Start of PROVIDED MATERIAL
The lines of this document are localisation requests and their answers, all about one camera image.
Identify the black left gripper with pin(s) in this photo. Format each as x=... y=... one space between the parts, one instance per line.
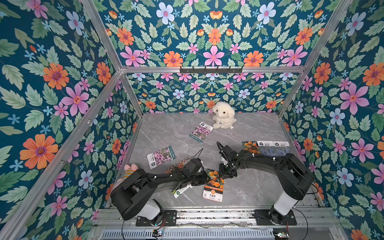
x=204 y=180

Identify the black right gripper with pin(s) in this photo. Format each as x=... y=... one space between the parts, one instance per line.
x=226 y=169

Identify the marigold seed packet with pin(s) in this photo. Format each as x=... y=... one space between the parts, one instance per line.
x=251 y=146
x=214 y=187

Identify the lavender seed packet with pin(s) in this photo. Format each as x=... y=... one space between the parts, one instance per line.
x=281 y=148
x=266 y=148

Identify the pink cosmos seed packet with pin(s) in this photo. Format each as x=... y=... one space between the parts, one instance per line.
x=201 y=132

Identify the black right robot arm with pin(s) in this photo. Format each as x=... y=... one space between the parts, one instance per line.
x=295 y=178

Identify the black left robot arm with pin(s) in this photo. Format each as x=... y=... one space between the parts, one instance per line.
x=133 y=196

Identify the mixed flowers seed packet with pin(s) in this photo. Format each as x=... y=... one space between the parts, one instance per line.
x=179 y=190

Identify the pink flowers seed packet left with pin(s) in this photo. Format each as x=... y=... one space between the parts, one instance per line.
x=160 y=157

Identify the white plush dog toy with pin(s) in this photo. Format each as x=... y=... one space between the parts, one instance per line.
x=224 y=116

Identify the pink plush toy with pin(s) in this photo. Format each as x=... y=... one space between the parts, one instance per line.
x=128 y=170

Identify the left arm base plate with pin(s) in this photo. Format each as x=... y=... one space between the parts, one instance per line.
x=164 y=218

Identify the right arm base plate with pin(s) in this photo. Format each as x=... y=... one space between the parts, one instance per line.
x=273 y=218

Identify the black hook rail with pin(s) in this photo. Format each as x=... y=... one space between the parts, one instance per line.
x=210 y=70

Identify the aluminium front rail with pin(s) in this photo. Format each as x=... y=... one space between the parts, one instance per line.
x=251 y=216

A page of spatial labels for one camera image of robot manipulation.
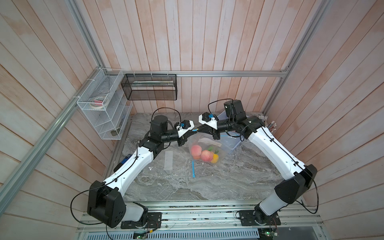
End of PROVIDED MATERIAL
YOUR ASSIGNMENT -
Omit each image and transcribe the remaining records word for word.

ANSWER SECTION -
The lines of this document are localisation requests and their answers, all about one camera image.
Identify the black left gripper with pin(s) in this photo. Format each as x=... y=... one space between the parts, one instance per line.
x=204 y=180

Identify the black right gripper with pin(s) in this photo. Format each as x=... y=... one space between the parts, one instance per line.
x=226 y=169

Identify the marigold seed packet with pin(s) in this photo. Format each as x=... y=... one space between the parts, one instance per line.
x=251 y=146
x=214 y=187

Identify the lavender seed packet with pin(s) in this photo. Format each as x=... y=... one space between the parts, one instance per line.
x=281 y=148
x=266 y=148

Identify the pink cosmos seed packet with pin(s) in this photo. Format each as x=... y=... one space between the parts, one instance per line.
x=201 y=132

Identify the black right robot arm with pin(s) in this photo. Format each as x=... y=... one space between the parts, one instance per line.
x=295 y=178

Identify the black left robot arm with pin(s) in this photo. Format each as x=... y=... one space between the parts, one instance per line.
x=133 y=196

Identify the mixed flowers seed packet with pin(s) in this photo. Format each as x=... y=... one space between the parts, one instance per line.
x=179 y=190

Identify the pink flowers seed packet left with pin(s) in this photo. Format each as x=... y=... one space between the parts, one instance per line.
x=160 y=157

Identify the white plush dog toy with pin(s) in this photo. Format each as x=... y=... one space between the parts, one instance per line.
x=224 y=116

Identify the pink plush toy with pin(s) in this photo. Format each as x=... y=... one space between the parts, one instance per line.
x=128 y=170

Identify the left arm base plate with pin(s) in this photo. Format each as x=... y=... one space between the parts, one instance per line.
x=164 y=218

Identify the right arm base plate with pin(s) in this photo. Format each as x=... y=... one space between the parts, one instance per line.
x=273 y=218

Identify the black hook rail with pin(s) in this photo. Format each as x=... y=... one space between the parts, one instance per line.
x=210 y=70

Identify the aluminium front rail with pin(s) in this photo. Format each as x=... y=... one space between the parts, one instance per line.
x=251 y=216

A page of spatial labels for one camera image of robot manipulation.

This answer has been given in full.